Stranded OFWs in Jeddah now coming home

 
The Department of Foreign Affairs (DFA) has not turned a blind eye on the plight of more than a hundred overseas Filipino workers (OFWs) who are reportedly stranded in Jeddah, Saudi Arabia. In fact, the stranded OFWs are finally coming home.

“We are making provisions for them all to be able to come home,” said Undersecretary for Migrant Workers Affairs Esteban Conejos.  “They are being processed by Saudi immigration officials and we have already provided for their plane tickets.  We are just waiting for the processing to end.”

About $36,000 was already allotted by the DFA for the return tickets of the undo­cumented OFWs,  while the Overseas Workers Welfare Administration already made provisions for the return tickets of the documented workers.

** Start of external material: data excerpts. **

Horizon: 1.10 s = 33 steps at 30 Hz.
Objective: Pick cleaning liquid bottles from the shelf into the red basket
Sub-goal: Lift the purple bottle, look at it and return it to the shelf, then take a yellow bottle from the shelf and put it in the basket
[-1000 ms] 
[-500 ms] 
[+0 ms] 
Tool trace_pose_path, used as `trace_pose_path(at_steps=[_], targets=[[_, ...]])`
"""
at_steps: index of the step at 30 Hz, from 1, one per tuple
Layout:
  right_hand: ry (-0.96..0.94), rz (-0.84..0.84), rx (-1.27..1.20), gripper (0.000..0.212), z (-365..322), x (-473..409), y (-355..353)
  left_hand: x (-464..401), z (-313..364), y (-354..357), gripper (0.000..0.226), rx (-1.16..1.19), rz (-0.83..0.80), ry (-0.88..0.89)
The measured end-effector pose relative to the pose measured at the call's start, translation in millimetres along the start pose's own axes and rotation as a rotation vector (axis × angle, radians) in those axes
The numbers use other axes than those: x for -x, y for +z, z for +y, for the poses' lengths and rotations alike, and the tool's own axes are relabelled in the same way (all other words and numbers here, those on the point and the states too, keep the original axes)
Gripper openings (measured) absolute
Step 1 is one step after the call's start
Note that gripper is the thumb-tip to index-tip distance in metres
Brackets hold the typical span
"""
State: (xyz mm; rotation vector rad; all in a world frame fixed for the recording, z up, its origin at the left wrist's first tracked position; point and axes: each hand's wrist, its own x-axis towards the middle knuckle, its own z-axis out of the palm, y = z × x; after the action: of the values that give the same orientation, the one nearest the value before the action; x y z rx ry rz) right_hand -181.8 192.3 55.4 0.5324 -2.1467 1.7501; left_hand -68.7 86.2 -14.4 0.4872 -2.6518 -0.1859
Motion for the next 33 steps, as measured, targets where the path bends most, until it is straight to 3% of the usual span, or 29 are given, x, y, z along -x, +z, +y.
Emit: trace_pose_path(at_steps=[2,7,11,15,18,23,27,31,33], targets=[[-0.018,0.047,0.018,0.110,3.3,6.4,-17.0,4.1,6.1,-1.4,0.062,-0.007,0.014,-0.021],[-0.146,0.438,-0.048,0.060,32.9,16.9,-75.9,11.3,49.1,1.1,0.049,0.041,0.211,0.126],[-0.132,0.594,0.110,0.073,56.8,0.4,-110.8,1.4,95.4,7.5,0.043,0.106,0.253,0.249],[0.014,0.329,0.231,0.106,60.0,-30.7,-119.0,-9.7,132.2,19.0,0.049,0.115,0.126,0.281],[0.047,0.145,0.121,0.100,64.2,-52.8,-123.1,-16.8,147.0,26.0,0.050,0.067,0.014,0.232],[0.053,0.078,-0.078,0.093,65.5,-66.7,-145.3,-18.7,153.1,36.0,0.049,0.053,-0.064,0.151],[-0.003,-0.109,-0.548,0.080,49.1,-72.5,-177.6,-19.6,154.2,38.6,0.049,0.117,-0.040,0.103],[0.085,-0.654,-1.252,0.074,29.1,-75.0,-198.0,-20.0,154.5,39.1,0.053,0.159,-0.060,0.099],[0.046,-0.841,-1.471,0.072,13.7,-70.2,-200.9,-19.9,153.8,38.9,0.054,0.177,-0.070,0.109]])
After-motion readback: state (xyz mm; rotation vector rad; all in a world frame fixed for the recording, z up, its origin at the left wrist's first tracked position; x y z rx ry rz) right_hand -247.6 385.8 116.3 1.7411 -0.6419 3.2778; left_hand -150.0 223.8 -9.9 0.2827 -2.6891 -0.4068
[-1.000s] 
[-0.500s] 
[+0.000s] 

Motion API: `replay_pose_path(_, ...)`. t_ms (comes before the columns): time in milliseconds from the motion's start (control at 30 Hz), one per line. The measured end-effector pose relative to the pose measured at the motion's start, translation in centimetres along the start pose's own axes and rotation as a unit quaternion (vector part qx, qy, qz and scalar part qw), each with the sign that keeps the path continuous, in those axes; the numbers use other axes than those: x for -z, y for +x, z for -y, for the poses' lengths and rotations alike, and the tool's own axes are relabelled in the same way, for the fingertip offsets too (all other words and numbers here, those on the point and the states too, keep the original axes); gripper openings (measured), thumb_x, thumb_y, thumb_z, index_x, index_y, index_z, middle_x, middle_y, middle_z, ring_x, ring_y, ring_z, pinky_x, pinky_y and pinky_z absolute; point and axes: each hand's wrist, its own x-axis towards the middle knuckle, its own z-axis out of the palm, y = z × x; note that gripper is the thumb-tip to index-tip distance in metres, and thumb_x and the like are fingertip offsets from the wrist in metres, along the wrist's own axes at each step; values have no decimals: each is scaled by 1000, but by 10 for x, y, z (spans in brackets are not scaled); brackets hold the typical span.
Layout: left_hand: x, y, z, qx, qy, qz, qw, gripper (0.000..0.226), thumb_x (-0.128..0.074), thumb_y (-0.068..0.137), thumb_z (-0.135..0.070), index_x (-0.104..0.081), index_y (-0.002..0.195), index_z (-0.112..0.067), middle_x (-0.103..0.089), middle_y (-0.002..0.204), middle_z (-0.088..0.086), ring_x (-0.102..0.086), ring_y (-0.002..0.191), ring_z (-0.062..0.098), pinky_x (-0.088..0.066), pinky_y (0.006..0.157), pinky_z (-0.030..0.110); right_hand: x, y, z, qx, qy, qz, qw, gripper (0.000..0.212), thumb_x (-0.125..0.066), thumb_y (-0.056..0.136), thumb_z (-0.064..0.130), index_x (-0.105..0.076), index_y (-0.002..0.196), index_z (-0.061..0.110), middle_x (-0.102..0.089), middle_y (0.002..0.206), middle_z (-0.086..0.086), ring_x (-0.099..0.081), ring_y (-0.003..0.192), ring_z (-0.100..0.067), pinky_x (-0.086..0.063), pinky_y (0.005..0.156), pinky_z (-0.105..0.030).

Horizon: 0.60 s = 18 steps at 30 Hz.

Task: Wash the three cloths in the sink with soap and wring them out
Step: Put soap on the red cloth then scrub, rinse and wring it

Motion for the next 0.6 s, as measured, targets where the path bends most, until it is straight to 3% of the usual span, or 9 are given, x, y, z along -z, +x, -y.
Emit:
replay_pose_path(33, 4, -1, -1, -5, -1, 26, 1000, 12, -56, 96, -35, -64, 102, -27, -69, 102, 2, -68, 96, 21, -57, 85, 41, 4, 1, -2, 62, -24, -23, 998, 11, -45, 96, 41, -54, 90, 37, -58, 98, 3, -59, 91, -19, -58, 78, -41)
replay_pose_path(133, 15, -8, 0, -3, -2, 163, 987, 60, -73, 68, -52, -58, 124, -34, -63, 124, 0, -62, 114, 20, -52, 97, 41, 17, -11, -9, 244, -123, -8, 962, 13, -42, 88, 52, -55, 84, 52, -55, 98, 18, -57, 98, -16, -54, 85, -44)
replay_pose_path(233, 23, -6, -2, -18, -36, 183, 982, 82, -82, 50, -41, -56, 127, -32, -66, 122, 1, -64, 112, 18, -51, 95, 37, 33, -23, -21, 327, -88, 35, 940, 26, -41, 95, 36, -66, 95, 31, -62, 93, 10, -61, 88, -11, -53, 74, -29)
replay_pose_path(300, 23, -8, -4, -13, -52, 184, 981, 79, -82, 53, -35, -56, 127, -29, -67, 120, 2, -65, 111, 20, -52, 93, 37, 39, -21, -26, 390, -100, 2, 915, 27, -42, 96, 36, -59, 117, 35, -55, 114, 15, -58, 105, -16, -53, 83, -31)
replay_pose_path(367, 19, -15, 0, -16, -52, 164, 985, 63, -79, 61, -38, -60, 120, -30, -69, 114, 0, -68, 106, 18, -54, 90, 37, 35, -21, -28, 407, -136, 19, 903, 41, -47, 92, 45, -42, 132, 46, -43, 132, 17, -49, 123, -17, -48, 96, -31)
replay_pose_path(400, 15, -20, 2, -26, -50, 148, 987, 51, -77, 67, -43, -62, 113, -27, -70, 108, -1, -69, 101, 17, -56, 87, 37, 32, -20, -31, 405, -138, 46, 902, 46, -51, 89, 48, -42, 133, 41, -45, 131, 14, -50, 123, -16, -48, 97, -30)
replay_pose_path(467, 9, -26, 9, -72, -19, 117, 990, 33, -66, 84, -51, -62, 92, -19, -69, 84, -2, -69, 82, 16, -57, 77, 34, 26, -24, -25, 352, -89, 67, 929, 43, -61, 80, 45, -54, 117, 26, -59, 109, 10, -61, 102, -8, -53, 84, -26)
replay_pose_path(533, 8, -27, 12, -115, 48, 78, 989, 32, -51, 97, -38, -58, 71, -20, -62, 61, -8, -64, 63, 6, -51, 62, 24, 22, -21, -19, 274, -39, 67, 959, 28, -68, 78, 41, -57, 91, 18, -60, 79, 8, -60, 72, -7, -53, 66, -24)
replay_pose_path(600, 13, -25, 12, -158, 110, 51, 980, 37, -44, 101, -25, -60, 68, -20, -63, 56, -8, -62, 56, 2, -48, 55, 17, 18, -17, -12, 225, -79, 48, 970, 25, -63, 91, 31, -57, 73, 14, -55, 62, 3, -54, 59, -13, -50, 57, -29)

According to Conejos, the fiasco surrounding the stranded OFWs started with text messages stating that Filipinos who want to go back immediately to the Philippines should go to Jeddah at the Al Khandara bridge where a bus from the immigration services in Jeddah would pick them up.

As a result, 237 Filipinos went to Jeddah to stay under a bridge in Al Khandara.

“Filipinos from all over Saudi Arabia, who believed the text message, camped under that bridge. And like the text message told them, a bus came, however most of them did not have the proper papers to show the bus drivers and they were not let on.  This prompted them to go to the consul,” Conejos said.

The Filipinos were actually duped by the text messages —some even by fixers who took money from them— into thinking that the fast pro­cessing in the Jeddah deportation center would allow them to return home the soonest.

“What they were told about only applies to those who have overstayed on their Hadji or pilgrimage visas,” Conejos said.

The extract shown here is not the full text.